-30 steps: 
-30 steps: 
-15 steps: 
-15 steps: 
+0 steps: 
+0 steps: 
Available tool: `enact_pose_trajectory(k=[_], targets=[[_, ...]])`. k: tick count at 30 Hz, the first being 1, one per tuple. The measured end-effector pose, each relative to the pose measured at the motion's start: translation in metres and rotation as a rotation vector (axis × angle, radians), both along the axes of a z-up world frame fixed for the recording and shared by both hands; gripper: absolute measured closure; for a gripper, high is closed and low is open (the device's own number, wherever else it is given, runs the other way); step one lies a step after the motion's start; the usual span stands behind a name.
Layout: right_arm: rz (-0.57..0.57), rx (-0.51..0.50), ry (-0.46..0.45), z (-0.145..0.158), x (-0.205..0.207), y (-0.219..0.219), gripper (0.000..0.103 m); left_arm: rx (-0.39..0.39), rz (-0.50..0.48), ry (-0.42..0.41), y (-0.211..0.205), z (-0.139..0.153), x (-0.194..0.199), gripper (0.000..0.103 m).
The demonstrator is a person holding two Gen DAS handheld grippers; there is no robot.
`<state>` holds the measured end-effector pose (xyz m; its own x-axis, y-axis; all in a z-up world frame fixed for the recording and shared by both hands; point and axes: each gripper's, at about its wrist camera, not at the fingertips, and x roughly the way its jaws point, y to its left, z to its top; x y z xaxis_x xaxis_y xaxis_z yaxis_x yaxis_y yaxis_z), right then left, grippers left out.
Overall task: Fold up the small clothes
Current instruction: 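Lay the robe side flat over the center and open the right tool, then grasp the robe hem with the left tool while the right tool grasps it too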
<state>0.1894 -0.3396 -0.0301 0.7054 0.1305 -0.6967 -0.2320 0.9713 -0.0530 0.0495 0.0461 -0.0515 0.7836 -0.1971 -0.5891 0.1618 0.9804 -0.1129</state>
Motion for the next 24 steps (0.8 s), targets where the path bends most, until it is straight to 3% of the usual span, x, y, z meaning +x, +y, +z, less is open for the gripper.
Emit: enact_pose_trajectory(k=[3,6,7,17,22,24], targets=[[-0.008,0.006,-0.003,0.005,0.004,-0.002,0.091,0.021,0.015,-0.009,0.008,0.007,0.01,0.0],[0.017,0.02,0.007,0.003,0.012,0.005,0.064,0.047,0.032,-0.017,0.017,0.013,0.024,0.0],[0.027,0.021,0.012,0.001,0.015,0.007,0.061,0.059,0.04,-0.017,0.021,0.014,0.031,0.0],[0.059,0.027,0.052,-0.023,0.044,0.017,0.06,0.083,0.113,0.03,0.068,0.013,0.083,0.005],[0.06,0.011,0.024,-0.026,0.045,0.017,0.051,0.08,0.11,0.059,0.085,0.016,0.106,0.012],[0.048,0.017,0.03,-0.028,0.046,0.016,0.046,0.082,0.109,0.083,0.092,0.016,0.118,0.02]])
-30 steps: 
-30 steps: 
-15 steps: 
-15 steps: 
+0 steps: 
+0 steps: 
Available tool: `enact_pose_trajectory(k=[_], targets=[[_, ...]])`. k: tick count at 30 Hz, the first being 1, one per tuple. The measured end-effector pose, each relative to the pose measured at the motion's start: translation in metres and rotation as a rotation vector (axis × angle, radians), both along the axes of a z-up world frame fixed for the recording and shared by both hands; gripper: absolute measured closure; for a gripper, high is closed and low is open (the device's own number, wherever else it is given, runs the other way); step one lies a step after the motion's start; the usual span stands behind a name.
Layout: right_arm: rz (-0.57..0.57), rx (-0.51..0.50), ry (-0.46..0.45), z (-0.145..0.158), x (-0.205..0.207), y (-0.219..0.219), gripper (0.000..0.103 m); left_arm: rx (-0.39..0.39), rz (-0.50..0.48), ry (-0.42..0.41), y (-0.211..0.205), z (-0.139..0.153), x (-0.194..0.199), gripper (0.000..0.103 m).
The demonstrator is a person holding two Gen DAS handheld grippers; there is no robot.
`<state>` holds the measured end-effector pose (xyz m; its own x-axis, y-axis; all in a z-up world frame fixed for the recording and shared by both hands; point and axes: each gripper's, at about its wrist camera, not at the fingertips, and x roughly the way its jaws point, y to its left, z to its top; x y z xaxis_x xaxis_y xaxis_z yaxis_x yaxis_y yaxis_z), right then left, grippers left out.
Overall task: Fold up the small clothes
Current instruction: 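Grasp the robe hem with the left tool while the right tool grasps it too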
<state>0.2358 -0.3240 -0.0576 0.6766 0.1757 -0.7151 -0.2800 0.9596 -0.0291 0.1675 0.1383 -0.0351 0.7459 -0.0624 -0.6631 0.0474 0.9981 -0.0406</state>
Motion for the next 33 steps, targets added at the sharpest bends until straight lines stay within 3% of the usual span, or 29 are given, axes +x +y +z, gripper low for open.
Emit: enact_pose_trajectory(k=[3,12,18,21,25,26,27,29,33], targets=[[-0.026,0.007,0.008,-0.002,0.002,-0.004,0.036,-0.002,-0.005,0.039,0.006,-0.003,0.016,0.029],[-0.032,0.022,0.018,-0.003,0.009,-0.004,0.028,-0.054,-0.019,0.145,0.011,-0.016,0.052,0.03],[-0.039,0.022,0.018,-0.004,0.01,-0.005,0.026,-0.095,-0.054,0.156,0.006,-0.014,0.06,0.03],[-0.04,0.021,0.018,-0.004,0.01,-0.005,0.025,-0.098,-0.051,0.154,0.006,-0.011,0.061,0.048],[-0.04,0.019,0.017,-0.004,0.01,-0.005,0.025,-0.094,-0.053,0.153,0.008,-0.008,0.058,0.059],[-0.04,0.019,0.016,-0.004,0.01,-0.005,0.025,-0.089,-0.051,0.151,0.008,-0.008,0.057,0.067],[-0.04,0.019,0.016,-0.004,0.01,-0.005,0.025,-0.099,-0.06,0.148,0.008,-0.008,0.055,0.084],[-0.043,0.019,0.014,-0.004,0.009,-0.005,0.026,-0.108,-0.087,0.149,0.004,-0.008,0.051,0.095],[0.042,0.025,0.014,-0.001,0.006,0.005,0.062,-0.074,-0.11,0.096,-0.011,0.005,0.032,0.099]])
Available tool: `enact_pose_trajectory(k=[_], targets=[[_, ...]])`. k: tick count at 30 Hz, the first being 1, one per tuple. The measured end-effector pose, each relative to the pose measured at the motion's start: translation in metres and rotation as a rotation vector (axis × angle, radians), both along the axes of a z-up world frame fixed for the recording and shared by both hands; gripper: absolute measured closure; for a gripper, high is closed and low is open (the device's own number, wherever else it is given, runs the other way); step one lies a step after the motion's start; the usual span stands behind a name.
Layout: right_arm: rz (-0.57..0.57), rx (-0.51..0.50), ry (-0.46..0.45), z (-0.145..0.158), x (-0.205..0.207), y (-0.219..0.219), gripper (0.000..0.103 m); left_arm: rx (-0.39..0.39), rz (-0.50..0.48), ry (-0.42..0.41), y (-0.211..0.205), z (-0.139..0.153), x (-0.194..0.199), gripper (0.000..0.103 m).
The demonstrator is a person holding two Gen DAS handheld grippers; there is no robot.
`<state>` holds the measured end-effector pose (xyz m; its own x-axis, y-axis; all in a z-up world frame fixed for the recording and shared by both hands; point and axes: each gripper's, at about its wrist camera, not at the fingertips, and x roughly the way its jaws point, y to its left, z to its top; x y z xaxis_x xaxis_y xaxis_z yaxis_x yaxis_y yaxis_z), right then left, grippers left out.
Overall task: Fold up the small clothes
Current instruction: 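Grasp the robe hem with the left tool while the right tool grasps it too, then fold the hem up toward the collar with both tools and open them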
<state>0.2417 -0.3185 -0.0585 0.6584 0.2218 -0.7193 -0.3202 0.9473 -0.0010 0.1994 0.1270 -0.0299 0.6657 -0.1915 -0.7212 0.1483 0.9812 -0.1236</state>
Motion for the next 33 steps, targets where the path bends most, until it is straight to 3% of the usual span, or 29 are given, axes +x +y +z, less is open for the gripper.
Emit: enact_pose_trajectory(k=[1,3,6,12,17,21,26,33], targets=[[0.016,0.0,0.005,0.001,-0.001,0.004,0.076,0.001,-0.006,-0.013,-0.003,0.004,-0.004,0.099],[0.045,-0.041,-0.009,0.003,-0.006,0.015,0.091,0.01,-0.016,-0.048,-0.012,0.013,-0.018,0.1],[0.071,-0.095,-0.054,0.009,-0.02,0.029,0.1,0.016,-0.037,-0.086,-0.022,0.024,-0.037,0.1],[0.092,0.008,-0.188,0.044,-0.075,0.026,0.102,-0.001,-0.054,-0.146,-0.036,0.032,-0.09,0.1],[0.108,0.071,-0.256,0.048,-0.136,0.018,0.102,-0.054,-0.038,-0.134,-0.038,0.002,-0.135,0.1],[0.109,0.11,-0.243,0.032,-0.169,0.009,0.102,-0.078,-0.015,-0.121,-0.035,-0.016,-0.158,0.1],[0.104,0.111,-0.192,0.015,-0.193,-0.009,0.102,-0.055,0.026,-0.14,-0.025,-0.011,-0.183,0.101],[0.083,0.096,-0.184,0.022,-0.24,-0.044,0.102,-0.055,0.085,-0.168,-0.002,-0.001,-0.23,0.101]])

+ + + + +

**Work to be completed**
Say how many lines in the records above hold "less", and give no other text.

**Result of the task**
2